By Charlie Duffield
This time around it’s deemed the ‘Brexit’ election, and therefore thought to be one of the most unpredictable in years.
Will the exit poll manage to accurately predict the outcome? We’ll find out in five weeks’ time. Meanwhile, here’s everything you need to know about exit polls and how they work.
What is an exit poll?
An exit poll is a survey of a small fraction of voters.
Exit polls are a huge undertaking, with thousands of interviews taking place with voters outside of polling stations, after they have cast their vote.
Individuals are asked via an anonymous poll which party they voted for, alongside their age, race and gender. The form is then placed in a ballot box.
An exit poll is mainly used to estimate the turnout and electoral swing, which is the extent of change in voter support compared to the previous election - but data can’t be released before polls have closed.
The polling focuses on more marginal and swing seats, as these are the most important seats in determining the election result.
Exit polls differ from regular voting intention polls, as regular polls ask who you intend to vote for, whereas exit polls ask who you actually voted for on election day.
In 2015, the general election exit poll was derived from 20,000 interviews with people at 140 individual polling stations.
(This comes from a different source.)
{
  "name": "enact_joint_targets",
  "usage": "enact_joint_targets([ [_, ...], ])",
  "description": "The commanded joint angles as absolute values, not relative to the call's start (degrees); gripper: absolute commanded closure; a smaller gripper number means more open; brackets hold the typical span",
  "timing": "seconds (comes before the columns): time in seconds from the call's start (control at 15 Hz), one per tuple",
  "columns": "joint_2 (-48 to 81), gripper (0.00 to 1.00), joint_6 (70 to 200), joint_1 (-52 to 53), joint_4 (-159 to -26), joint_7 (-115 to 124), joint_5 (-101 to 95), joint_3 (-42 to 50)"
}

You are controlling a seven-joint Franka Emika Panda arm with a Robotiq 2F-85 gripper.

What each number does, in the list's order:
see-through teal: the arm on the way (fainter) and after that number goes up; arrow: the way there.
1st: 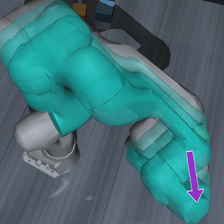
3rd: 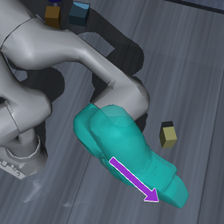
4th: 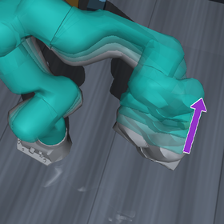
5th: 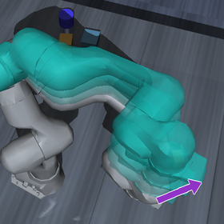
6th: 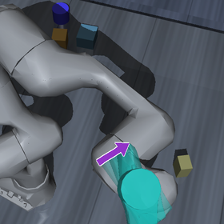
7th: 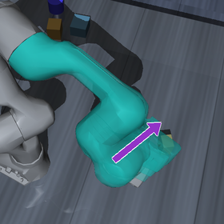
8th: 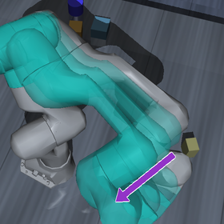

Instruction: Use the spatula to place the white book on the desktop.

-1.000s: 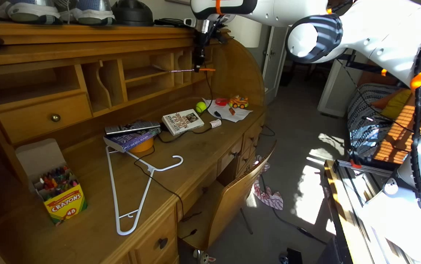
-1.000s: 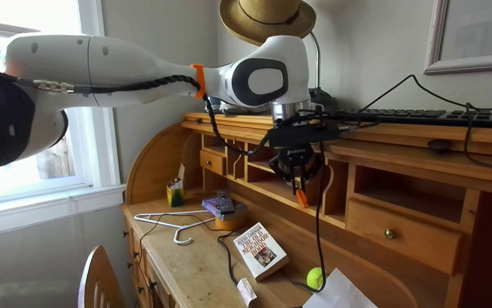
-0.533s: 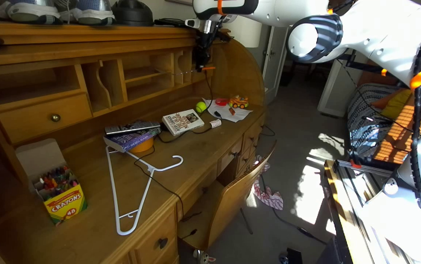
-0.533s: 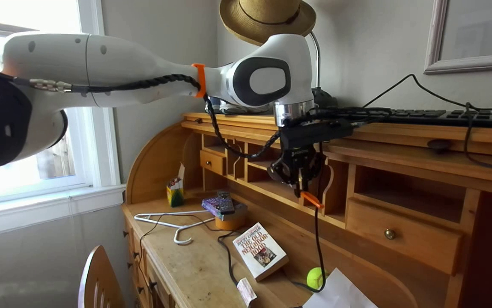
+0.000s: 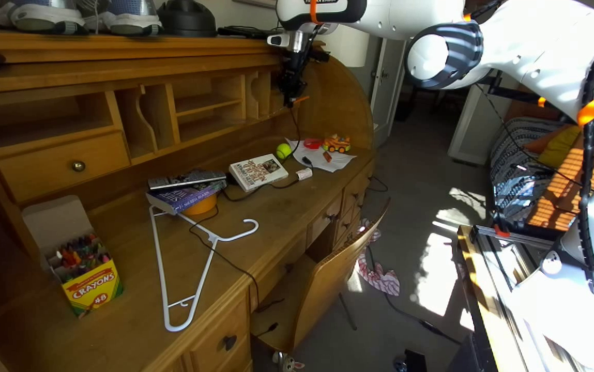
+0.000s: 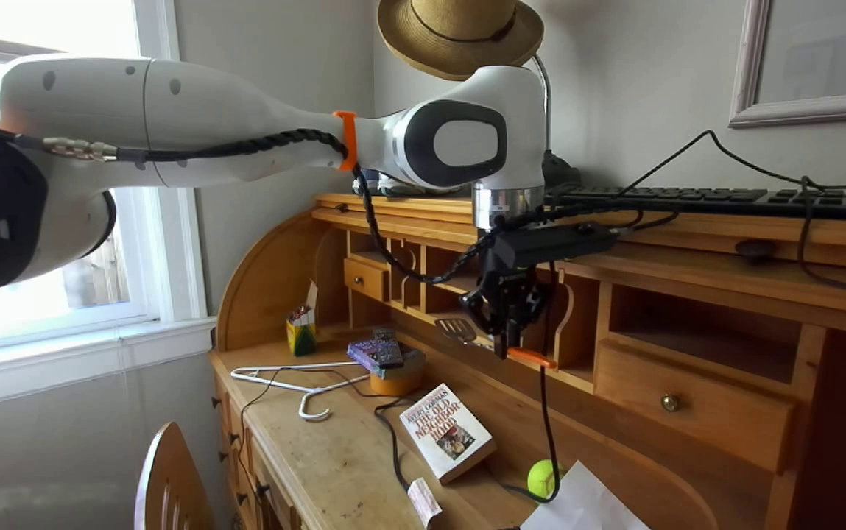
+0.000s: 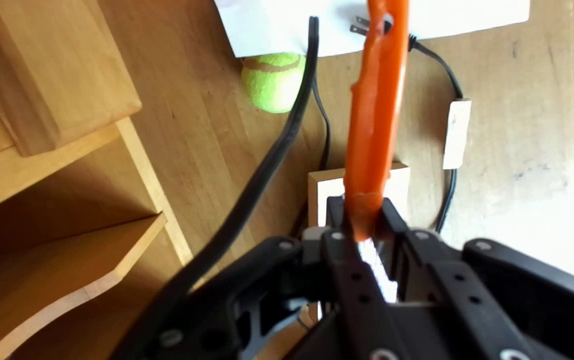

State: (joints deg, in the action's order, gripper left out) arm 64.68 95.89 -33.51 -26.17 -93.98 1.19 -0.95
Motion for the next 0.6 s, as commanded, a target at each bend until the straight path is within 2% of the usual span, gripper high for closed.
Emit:
enact_joint_targets([
  [0.0, 66.49, 0.95, 93.20, -33.93, -24.81, -94.24, 2.10, -0.47],
  [0.53, 68.18, 0.95, 94.60, -33.77, -26.24, -74.22, 4.92, -1.11],
])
What time are exit poll results usually announced?
Huw Edwards will present the exit polls during the BBC’s election night coverage, instead of the long-serving David Dimbleby.
Results of the exit poll are typically revealed at 10pm on the day of the election.
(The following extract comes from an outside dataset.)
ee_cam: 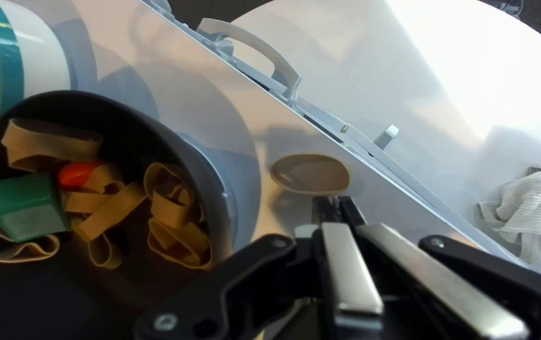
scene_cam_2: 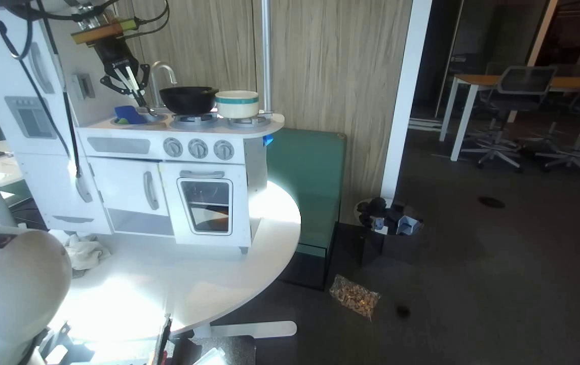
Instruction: Pick the black bowl and pour all its contents into the white bowl, pick up the silver spoon from the sink and mix the contents of the white bowl
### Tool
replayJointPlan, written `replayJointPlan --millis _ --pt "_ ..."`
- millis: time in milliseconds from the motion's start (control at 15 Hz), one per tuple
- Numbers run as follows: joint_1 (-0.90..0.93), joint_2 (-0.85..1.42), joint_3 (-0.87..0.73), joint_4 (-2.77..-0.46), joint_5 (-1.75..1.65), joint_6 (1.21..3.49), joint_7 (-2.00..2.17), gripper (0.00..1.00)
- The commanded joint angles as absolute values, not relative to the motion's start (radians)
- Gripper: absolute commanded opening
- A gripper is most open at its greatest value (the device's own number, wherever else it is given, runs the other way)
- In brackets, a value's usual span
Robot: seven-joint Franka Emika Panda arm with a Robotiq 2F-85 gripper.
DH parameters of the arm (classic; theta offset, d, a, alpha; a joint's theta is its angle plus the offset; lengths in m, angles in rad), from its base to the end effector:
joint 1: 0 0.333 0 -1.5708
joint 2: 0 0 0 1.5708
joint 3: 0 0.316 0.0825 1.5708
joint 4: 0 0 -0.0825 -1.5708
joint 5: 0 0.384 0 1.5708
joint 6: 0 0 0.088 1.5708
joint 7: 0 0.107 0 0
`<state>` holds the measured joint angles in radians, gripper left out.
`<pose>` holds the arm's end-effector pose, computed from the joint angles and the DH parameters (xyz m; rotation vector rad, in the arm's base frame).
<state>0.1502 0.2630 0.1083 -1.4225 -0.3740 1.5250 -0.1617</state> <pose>0.6147 0.1121 0.5423 2.7173 0.5955 -0.1979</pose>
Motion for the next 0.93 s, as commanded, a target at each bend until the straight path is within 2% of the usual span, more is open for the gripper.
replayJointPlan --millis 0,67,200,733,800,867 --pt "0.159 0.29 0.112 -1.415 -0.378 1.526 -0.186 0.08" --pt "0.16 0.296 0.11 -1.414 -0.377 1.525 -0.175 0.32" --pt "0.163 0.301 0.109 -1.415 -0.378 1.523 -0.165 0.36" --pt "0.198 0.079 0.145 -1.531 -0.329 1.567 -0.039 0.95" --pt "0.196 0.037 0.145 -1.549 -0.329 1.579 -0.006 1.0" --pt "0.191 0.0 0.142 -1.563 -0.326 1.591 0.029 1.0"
How accurate are exit polls?
Exit polls have been used to predict general election results in the UK for decades. However, they’re not always foolproof.
In 2010, the exit poll was right and accurately indicated a hung parliament, but in 2015 it didn’t predict a majority for the Conservatives. In 2017, the exit poll shockingly revealed that Theresa May was set to lose her majority - and indeed, it was accurate as we were saddled with another hung parliament.
The polling stations where exit polls take place are selected to provide a representative sample of the wider population. Therefore, the poll is undertaken to ensure it is as reflective as possible of the voting patterns and demographics of the entire population.
However, essentially an exit poll is just a forecast from sample data, and there is still margin for error. This margin usually only accounts for a handful of seats - but importantly, over the last few years, it’s only taken a few seats to decide the winning and losing party!
In three out of the last four elections (2005, 2010 and 2017), the exit poll has been right. In 2015, the exit poll incorrectly forecast a hung parliament, and pollsters were criticised to such an extent that the British Polling Council announced an inquiry into the discrepancies.
They later showed the likely cause of the discrepancy was poor survey techniques and problems with the manner in which sampling and weighting took place.
The release of the exit poll is always a nail-bitingly tense moment, offering a teaser of the potential future fate of the country after a frantic day of voting.
Time will tell if the pollsters hit the mark again this time round in December.